> [REQUIRED WORK]
The lines from the start of the listing through the line containing "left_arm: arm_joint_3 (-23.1" should be printed exactly, and no other lines should be printed.

=== Section Start ===

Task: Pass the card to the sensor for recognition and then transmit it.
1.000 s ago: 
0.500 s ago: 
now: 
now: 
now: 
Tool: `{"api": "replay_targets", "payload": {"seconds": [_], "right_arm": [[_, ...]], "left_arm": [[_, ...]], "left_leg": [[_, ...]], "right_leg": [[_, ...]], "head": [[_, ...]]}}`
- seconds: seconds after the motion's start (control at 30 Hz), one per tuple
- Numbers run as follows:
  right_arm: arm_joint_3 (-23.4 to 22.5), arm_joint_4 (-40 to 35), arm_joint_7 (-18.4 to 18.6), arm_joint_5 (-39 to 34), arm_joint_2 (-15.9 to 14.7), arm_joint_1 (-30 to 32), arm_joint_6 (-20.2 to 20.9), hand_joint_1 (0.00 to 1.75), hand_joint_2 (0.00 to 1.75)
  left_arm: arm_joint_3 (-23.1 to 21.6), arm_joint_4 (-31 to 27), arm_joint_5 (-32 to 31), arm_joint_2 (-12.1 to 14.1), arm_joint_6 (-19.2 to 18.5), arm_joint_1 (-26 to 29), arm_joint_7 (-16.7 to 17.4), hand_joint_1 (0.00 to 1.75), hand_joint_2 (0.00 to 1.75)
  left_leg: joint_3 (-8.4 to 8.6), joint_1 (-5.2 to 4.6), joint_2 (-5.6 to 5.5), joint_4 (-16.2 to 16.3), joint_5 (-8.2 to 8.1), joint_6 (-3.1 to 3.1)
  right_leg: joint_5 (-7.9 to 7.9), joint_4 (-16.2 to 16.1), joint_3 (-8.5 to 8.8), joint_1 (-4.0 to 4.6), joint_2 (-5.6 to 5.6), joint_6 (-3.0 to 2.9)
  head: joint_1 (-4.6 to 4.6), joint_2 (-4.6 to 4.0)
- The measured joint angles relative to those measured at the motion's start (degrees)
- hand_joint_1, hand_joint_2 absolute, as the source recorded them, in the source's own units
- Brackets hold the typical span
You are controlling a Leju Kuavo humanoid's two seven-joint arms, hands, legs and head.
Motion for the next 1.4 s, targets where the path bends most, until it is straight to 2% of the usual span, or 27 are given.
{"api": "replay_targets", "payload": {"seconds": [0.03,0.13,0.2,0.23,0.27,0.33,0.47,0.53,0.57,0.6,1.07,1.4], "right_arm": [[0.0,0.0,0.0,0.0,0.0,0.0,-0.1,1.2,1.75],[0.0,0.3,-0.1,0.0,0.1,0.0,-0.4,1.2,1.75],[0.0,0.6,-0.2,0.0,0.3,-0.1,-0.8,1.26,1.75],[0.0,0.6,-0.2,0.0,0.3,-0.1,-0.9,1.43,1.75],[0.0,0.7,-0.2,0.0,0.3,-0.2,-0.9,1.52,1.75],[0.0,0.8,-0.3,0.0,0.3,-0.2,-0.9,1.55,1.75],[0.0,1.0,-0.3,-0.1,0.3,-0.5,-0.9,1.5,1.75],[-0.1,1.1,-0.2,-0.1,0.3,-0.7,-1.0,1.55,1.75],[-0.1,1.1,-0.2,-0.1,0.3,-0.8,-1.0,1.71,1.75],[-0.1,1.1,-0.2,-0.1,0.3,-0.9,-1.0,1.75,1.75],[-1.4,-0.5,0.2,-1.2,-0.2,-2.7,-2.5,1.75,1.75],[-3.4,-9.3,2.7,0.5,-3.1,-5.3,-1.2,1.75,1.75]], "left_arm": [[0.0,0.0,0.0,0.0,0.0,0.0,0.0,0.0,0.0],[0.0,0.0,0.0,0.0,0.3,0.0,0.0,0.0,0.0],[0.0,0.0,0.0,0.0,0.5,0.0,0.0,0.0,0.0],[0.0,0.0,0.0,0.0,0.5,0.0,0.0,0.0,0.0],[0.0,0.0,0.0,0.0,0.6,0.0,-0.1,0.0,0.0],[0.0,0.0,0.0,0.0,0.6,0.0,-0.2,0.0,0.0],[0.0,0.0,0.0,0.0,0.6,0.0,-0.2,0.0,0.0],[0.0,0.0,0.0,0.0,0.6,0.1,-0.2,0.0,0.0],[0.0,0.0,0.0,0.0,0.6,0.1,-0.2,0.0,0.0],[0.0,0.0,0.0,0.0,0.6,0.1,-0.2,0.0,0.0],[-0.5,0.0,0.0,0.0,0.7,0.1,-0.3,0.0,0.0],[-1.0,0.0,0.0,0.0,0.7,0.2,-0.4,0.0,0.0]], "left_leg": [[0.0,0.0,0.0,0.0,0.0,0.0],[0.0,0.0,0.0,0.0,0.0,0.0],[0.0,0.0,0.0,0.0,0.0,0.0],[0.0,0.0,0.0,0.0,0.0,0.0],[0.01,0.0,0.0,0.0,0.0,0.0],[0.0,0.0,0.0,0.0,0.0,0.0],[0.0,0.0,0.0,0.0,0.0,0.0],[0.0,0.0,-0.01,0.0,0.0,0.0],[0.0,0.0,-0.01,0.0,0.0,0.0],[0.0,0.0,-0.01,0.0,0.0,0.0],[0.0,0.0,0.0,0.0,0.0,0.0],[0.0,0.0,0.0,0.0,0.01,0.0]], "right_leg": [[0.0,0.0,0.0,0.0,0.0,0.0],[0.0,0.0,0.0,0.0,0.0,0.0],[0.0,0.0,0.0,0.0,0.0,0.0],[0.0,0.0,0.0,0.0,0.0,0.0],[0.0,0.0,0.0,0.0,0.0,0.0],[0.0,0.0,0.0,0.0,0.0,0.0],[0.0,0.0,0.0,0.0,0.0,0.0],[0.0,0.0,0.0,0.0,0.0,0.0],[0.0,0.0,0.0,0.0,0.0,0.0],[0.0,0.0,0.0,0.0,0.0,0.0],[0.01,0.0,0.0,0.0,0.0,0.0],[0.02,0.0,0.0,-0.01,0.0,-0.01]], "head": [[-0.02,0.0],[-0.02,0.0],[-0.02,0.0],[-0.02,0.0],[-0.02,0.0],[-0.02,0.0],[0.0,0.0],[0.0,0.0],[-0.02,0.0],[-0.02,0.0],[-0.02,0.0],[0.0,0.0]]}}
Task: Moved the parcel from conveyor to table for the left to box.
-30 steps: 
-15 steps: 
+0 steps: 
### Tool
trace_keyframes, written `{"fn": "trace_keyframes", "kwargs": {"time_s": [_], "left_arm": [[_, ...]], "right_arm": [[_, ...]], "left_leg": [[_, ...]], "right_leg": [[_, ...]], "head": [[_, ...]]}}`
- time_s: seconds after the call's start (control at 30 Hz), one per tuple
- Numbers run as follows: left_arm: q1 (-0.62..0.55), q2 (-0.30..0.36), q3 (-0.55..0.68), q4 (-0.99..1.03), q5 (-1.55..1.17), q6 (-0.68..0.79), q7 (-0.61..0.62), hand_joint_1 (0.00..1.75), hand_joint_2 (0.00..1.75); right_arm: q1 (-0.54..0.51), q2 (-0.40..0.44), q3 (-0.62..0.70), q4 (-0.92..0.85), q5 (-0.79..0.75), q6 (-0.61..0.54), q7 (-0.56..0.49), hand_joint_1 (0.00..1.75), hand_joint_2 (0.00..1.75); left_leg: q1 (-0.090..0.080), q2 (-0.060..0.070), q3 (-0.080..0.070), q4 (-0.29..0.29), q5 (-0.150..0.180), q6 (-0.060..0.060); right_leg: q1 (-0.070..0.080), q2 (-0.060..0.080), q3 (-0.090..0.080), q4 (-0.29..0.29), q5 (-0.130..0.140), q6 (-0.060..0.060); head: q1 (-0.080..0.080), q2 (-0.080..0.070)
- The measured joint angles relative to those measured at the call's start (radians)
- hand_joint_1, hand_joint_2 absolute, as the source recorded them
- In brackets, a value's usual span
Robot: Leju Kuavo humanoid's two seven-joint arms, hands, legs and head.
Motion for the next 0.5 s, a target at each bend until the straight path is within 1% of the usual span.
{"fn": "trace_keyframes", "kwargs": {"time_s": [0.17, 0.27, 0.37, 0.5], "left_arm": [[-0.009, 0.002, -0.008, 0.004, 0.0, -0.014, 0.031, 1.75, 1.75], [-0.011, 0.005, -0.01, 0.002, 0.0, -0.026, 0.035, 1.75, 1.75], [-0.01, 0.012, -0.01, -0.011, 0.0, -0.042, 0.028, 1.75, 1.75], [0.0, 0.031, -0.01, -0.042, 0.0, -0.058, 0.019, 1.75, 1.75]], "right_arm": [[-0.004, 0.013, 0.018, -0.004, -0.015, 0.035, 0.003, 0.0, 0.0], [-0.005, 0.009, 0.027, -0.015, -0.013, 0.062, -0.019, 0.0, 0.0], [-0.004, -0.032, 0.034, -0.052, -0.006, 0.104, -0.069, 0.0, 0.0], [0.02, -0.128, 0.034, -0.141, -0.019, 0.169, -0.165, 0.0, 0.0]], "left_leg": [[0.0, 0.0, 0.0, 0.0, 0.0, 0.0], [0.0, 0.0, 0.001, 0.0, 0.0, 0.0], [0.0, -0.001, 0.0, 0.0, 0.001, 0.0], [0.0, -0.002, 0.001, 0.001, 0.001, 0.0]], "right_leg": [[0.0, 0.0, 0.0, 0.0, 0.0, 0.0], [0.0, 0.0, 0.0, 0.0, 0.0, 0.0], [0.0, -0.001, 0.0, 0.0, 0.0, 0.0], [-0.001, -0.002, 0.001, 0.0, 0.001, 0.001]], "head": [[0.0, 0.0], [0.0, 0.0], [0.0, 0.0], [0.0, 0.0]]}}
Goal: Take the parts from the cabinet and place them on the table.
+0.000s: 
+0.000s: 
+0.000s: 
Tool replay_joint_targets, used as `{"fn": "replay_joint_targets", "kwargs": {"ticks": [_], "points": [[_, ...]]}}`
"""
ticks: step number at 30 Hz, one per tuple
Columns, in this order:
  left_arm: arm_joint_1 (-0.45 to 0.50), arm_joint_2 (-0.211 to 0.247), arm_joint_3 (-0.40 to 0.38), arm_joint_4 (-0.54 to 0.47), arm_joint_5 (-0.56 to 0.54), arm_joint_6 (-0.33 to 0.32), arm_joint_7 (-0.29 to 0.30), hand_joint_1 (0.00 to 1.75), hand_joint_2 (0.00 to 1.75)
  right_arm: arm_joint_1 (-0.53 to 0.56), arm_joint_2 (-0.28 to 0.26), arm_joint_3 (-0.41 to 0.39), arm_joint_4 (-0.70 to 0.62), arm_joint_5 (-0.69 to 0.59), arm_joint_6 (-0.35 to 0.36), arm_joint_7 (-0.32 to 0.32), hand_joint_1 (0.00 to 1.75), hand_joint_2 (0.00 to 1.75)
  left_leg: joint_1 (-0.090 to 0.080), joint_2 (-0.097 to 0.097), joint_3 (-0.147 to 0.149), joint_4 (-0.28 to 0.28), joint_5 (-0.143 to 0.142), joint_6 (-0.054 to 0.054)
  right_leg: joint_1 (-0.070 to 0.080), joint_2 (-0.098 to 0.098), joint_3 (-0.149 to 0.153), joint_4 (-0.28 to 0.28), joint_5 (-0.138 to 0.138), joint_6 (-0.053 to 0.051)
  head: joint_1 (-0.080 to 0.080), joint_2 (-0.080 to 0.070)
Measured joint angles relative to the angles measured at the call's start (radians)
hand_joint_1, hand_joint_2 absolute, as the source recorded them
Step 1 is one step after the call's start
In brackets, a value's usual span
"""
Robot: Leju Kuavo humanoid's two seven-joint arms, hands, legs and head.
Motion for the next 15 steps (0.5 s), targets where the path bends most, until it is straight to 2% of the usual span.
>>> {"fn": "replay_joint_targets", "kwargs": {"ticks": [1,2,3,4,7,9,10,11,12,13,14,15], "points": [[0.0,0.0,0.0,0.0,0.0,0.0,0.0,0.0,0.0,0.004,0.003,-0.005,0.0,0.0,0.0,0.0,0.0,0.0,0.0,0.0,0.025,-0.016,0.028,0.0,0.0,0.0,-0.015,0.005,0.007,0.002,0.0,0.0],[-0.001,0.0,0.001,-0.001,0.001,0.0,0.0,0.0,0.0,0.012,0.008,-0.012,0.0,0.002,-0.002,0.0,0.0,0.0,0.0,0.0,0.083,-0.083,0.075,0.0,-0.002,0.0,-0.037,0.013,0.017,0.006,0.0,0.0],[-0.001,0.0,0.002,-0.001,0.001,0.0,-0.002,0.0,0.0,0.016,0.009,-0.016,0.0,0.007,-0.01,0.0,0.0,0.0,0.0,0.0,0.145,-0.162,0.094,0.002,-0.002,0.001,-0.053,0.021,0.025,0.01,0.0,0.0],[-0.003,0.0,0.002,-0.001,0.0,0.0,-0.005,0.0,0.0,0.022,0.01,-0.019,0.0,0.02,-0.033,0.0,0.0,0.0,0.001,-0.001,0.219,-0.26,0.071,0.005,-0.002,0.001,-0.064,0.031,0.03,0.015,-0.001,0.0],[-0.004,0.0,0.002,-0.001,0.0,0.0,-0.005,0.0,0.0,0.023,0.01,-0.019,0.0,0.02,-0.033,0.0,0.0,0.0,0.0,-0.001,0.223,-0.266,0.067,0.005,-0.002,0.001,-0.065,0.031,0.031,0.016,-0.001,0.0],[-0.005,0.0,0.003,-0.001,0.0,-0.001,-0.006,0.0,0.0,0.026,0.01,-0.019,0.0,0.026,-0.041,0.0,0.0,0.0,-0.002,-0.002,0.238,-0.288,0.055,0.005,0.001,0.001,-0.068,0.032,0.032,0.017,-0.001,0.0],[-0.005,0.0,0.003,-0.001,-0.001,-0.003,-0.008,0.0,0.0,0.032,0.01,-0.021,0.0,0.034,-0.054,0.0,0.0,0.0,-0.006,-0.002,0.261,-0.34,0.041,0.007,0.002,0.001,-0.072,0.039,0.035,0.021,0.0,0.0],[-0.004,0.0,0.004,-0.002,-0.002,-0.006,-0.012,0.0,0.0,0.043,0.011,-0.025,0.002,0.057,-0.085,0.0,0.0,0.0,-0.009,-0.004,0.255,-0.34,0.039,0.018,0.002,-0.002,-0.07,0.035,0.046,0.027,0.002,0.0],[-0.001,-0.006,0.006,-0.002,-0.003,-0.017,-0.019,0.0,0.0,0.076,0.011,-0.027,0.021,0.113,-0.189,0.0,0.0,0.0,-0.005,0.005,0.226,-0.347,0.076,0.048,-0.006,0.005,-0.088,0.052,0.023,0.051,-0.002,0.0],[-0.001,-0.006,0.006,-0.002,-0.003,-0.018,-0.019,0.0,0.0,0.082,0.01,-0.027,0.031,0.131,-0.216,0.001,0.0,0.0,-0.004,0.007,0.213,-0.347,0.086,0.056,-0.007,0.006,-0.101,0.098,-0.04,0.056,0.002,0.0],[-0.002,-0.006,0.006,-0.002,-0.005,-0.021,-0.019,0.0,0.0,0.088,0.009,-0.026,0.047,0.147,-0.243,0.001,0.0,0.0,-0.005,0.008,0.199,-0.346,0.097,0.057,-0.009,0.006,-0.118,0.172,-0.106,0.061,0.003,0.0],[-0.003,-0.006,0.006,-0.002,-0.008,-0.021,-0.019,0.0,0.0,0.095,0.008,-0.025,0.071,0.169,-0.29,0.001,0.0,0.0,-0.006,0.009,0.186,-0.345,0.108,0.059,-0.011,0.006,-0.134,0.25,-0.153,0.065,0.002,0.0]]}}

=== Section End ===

> [SOLUTION FOR THIS PROBLEM]
Task: Pass the card to the sensor for recognition and then transmit it.
1.000 s ago: 
0.500 s ago: 
now: 
now: 
now: 
Tool: `{"api": "replay_targets", "payload": {"seconds": [_], "right_arm": [[_, ...]], "left_arm": [[_, ...]], "left_leg": [[_, ...]], "right_leg": [[_, ...]], "head": [[_, ...]]}}`
- seconds: seconds after the motion's start (control at 30 Hz), one per tuple
- Numbers run as follows:
  right_arm: arm_joint_3 (-23.4 to 22.5), arm_joint_4 (-40 to 35), arm_joint_7 (-18.4 to 18.6), arm_joint_5 (-39 to 34), arm_joint_2 (-15.9 to 14.7), arm_joint_1 (-30 to 32), arm_joint_6 (-20.2 to 20.9), hand_joint_1 (0.00 to 1.75), hand_joint_2 (0.00 to 1.75)
  left_arm: arm_joint_3 (-23.1 to 21.6), arm_joint_4 (-31 to 27), arm_joint_5 (-32 to 31), arm_joint_2 (-12.1 to 14.1), arm_joint_6 (-19.2 to 18.5), arm_joint_1 (-26 to 29), arm_joint_7 (-16.7 to 17.4), hand_joint_1 (0.00 to 1.75), hand_joint_2 (0.00 to 1.75)

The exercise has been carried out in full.